Year and years ago I designed a beryllium heat sink for some space hardware. A simple metal block, machined and then pickled.
We had a safety review and were required to do all the work in a special machining station with containment and filtration. To make long story short, I was standing outside when suddenly dust started blowing out. It took about 2 hours to determine it was just "dust" kicked up by a cooling fan. It was a very long scary 2 hours. Plus I was wet from being washed down.
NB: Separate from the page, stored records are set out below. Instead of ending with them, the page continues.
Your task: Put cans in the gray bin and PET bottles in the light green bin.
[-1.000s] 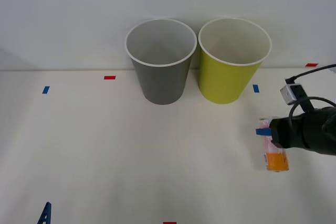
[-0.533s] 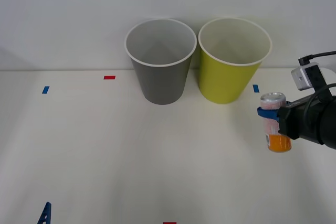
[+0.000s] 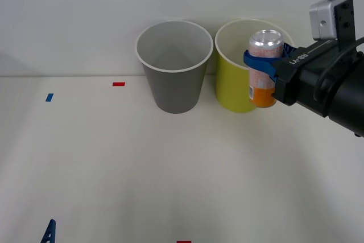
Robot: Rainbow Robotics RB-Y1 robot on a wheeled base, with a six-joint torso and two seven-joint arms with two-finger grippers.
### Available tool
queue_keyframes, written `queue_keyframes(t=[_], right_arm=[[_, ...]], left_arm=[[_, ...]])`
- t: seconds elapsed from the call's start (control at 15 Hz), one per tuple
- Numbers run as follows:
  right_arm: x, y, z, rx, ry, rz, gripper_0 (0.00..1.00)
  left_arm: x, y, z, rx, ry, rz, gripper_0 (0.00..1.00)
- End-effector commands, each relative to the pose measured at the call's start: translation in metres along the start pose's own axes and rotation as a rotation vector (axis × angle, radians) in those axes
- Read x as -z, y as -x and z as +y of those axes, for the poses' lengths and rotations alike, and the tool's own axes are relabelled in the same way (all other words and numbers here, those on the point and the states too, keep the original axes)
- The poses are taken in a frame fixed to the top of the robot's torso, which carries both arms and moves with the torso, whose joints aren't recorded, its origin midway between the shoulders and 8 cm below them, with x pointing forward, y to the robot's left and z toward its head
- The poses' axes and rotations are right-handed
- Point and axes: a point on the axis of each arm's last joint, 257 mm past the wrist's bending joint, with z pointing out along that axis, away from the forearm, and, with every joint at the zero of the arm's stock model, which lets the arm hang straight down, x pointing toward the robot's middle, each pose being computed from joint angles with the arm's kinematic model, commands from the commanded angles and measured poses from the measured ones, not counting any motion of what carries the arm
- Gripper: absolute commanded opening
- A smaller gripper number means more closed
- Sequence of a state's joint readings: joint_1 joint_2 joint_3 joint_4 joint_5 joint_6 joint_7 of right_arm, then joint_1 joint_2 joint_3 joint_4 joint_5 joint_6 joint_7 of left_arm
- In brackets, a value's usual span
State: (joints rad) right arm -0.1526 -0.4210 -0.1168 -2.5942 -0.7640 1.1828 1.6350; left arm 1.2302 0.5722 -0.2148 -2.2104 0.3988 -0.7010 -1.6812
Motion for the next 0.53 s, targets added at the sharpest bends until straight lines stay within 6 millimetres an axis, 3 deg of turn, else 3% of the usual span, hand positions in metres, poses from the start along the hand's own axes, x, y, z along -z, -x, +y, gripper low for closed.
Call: queue_keyframes(t=[0.07, 0.27, 0.53], right_arm=[[-0.033, 0.040, 0.016, -0.041, 0.059, -0.086, 0.00], [-0.065, 0.079, 0.030, -0.069, 0.117, -0.142, 0.00], [-0.098, 0.102, 0.035, -0.034, 0.141, -0.165, 0.00]], left_arm=[[0.000, 0.000, 0.000, 0.000, 0.000, 0.000, 1.00], [0.000, 0.000, 0.000, 0.000, 0.000, 0.000, 1.00], [0.000, 0.000, 0.000, 0.000, 0.000, 0.000, 1.00]])
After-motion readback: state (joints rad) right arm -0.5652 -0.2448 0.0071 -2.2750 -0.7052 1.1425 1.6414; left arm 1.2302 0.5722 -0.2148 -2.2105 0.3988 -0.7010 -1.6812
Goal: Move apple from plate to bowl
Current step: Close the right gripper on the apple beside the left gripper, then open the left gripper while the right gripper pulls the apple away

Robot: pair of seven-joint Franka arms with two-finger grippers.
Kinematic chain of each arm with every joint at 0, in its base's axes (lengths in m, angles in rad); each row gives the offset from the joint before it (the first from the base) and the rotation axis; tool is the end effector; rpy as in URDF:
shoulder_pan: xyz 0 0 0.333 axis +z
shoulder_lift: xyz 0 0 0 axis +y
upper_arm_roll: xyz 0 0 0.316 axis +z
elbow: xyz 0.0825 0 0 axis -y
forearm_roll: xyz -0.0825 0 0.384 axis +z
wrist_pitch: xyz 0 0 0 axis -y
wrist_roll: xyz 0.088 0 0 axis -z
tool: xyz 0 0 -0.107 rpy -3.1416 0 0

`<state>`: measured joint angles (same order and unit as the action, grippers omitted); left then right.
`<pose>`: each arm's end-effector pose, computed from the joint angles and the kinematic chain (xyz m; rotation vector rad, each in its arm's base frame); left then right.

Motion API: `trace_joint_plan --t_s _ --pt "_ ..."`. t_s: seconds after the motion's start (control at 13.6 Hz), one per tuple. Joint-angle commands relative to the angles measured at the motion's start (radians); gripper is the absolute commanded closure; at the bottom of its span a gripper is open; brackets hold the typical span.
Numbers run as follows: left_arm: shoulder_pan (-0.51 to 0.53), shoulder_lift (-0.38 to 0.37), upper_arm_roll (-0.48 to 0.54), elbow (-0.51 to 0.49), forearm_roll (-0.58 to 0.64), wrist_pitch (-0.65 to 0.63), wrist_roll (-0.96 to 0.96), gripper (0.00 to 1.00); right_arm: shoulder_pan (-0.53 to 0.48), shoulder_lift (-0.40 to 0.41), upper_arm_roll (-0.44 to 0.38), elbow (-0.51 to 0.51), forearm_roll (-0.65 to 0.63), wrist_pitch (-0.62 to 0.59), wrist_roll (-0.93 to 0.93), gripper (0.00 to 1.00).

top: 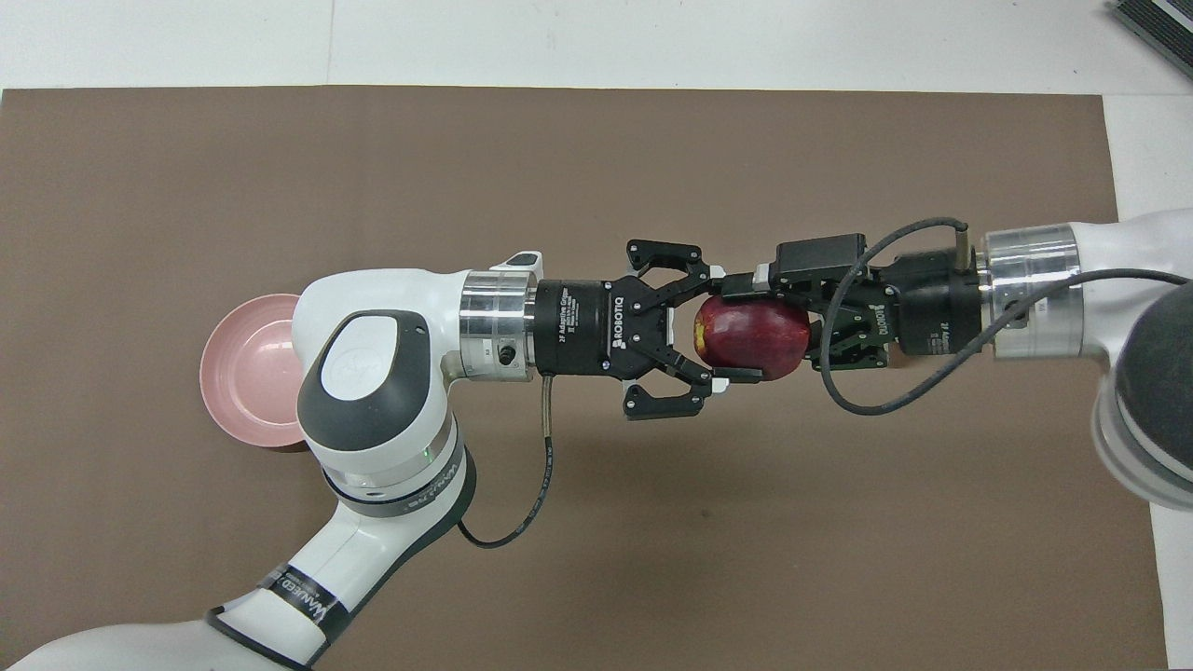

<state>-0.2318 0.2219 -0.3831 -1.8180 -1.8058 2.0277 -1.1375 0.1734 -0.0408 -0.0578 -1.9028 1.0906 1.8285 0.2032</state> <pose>0.5066 -0.4033 0.4921 1.1782 1.2005 -1.3969 0.5460 0.1353 0.5529 -2.0566 0.4316 0.2276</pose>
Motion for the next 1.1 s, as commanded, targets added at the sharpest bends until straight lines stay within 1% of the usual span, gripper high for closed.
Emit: trace_joint_plan --t_s 0.0,0.15,0.37,0.44,0.52,0.59,0.66,0.81,0.88,0.96,1.03 --pt "-0.009 -0.004 0.013 0.012 0.023 0.066 0.004 0.00 -0.035 0.016 0.003 0.045 -0.055 -0.081 -0.004 1.00" --pt "-0.001 -0.004 0.017 0.009 0.060 0.069 0.005 0.00 -0.061 0.030 0.003 0.068 -0.070 -0.119 -0.022 1.00" --pt "0.008 -0.003 0.023 0.005 0.163 0.089 0.004 0.00 -0.098 0.032 0.001 0.070 -0.096 -0.155 -0.079 1.00" --pt "0.011 -0.001 0.027 0.003 0.187 0.103 -0.001 0.00 -0.126 0.030 0.000 0.073 -0.109 -0.173 -0.102 1.00" --pt "0.031 0.002 0.039 0.002 0.236 0.089 0.001 0.00 -0.159 0.032 0.001 0.093 -0.142 -0.198 -0.128 1.00" --pt "0.054 0.019 0.040 0.006 0.331 0.077 0.007 0.00 -0.199 0.039 0.001 0.100 -0.199 -0.221 -0.181 1.00" --pt "0.072 0.024 0.040 0.009 0.401 0.051 0.018 0.00 -0.219 0.039 0.001 0.100 -0.249 -0.218 -0.241 1.00" --pt "0.124 0.025 0.041 0.009 0.509 -0.001 0.059 0.00 -0.209 0.045 0.001 0.100 -0.404 -0.161 -0.286 1.00" --pt "0.150 0.028 0.040 0.015 0.581 -0.045 0.100 0.00 -0.200 0.058 0.003 0.100 -0.497 -0.088 -0.301 1.00" --pt "0.169 0.027 0.041 0.028 0.661 -0.093 0.143 0.00 -0.199 0.102 0.006 0.100 -0.580 -0.028 -0.362 1.00" --pt "0.198 0.027 0.041 0.037 0.725 -0.122 0.185 0.00 -0.199 0.145 0.004 0.100 -0.637 0.019 -0.471 1.00"
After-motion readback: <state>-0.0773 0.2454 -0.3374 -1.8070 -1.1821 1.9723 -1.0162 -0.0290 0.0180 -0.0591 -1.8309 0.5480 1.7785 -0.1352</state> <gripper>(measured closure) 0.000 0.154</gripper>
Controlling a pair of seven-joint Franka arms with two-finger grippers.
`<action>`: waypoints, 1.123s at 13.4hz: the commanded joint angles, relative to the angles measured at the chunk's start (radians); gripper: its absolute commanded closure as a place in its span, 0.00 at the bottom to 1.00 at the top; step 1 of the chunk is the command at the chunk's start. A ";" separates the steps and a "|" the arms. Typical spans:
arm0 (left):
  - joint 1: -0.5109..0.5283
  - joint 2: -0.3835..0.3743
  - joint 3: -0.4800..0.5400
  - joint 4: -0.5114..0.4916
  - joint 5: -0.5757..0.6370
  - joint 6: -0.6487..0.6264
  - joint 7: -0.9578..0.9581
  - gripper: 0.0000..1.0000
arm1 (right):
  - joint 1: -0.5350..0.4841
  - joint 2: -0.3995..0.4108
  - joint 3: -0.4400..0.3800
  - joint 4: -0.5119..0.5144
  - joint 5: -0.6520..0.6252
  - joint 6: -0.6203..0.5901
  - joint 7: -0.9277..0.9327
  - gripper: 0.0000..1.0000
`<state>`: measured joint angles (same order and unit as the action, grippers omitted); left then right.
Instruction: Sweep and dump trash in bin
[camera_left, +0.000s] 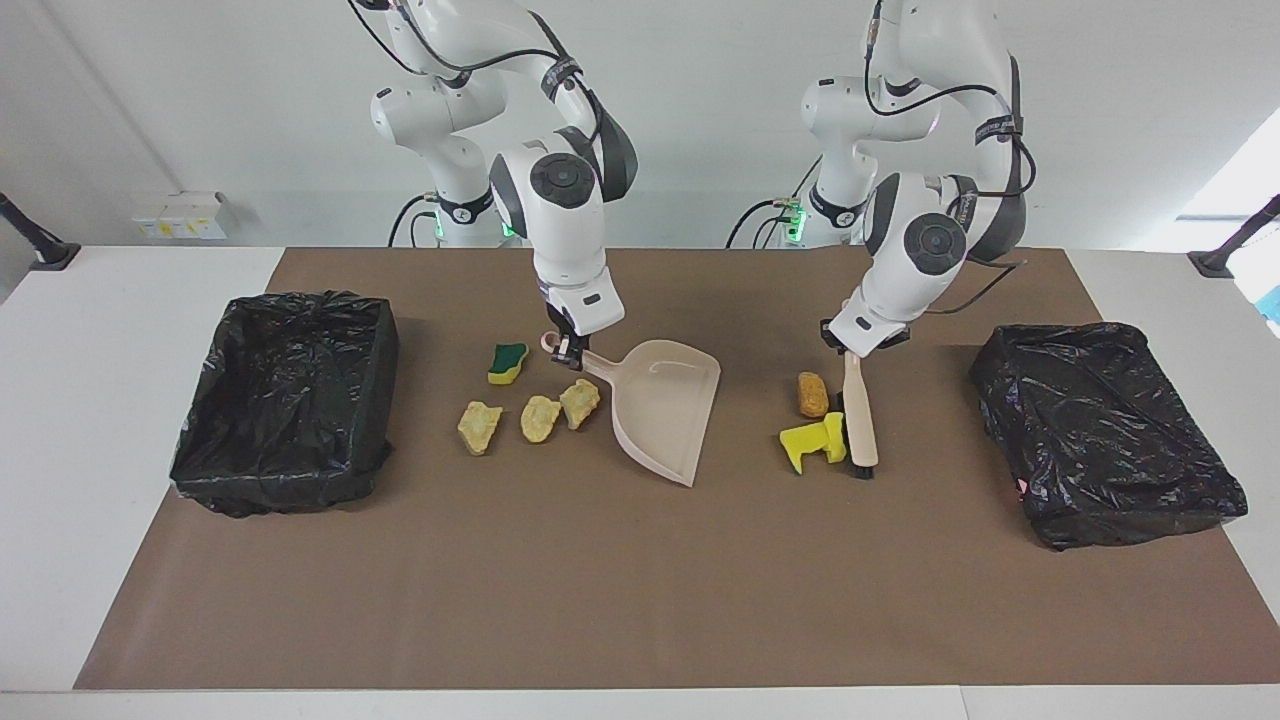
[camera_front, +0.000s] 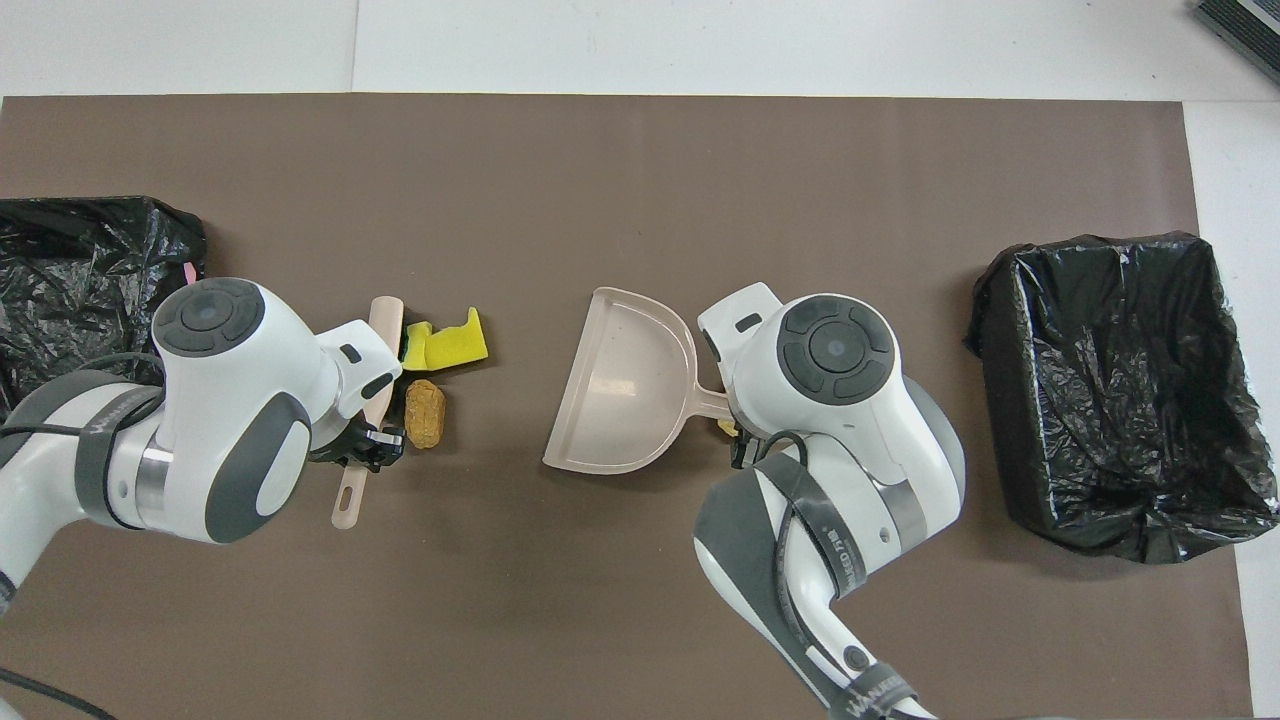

That was scary but not really dangerous. We knew it was hazardous and had 2 levels of containment plus filtration masks. The real danger is when you don't have a clue. The best example is cutting edge aerospace where they were working with brand new materials. There are a lot of stories from 1950-1960's of technicians dying from strange illnesses after working on secret projects. The SR71 and Be-Al for example. More probable for sailors are the people who coat their lungs while spray painting IMRON without a respirator, cleaning toxic materials off your hands with solvents that are absorbed by the skin or the time the by-product of curing paint killed all the insect life in my garage. (Or that neat surplus or stolen stuff you bought on eBay)
Know what you are doing. I have enough friends that are sick right now.
Decades ago I painted cars for a living. When it got to the point that I could TASTE enamel reducer when I got it on my hands, I found a new line of work.